* Task to carry out
What follows is a listing to be transcribed exactly.

* Data provided
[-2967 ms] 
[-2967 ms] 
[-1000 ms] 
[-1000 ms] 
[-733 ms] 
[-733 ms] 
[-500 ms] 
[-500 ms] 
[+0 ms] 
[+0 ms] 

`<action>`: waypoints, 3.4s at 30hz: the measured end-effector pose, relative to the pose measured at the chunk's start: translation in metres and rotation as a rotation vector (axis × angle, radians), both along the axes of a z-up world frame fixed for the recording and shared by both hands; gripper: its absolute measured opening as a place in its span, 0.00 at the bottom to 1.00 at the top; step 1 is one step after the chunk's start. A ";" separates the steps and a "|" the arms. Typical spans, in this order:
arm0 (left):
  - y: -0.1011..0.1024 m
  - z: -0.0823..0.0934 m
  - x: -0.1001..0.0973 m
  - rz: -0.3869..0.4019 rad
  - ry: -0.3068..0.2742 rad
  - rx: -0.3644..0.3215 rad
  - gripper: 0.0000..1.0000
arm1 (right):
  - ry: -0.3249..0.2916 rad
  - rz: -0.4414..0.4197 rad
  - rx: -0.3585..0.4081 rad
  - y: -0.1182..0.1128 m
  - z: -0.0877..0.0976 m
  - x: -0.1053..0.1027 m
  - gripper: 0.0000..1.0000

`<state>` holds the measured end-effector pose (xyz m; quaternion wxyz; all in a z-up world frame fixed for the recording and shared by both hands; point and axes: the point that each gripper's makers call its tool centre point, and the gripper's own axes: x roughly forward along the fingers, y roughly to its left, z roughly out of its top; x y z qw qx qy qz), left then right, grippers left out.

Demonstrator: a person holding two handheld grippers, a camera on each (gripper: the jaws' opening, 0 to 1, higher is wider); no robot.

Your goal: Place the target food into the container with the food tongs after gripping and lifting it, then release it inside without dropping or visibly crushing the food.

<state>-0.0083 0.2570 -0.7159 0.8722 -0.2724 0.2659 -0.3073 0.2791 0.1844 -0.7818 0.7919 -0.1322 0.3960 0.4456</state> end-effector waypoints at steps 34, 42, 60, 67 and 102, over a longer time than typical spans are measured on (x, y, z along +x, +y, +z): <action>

* Completed task
[-2967 ms] 
[-2967 ms] 
[-1000 ms] 
[-1000 ms] 
[-733 ms] 
[-733 ms] 
[-500 ms] 
[-500 ms] 
[+0 ms] 
[+0 ms] 

`<action>`: waypoints, 3.4s at 30hz: the measured end-effector pose, relative to the pose measured at the chunk's start: translation in metres and rotation as a rotation vector (axis × angle, radians), both along the axes of a z-up world frame fixed for the recording and shared by both hands; gripper: its absolute measured opening as a place in its span, 0.00 at the bottom to 1.00 at the top; step 1 is one step after the chunk's start. A ";" separates the steps and a "|" the arms. Typical spans, in this order:
arm0 (left):
  - y: -0.1011..0.1024 m
  - z: -0.0823..0.0934 m
  - x: -0.1001..0.0973 m
  - rz: -0.3869..0.4019 rad
  - ry: -0.3068..0.2742 rad
  - rx: -0.3644..0.3215 rad
  - gripper: 0.0000..1.0000
arm1 (right):
  - ry: -0.3249..0.2916 rad
  - rz: -0.4414..0.4197 rad
  - rx: -0.3585..0.4081 rad
  - y: -0.1182..0.1128 m
  - z: -0.0877..0.0976 m
  - x: -0.1053..0.1027 m
  - gripper: 0.0000..1.0000

`<state>` holds the measured end-effector pose (xyz m; quaternion wxyz; all in a z-up world frame fixed for the recording and shared by both hands; point and axes: the point that each gripper's makers call its tool centre point, and the gripper's own axes: x roughly forward along the fingers, y roughly to its left, z roughly out of its top; x y z qw qx qy qz), left then right, grippers left out.

Demonstrator: a person holding two handheld grippers, a camera on each (gripper: the jaws' opening, 0 to 1, higher is wider); no robot.

Your goal: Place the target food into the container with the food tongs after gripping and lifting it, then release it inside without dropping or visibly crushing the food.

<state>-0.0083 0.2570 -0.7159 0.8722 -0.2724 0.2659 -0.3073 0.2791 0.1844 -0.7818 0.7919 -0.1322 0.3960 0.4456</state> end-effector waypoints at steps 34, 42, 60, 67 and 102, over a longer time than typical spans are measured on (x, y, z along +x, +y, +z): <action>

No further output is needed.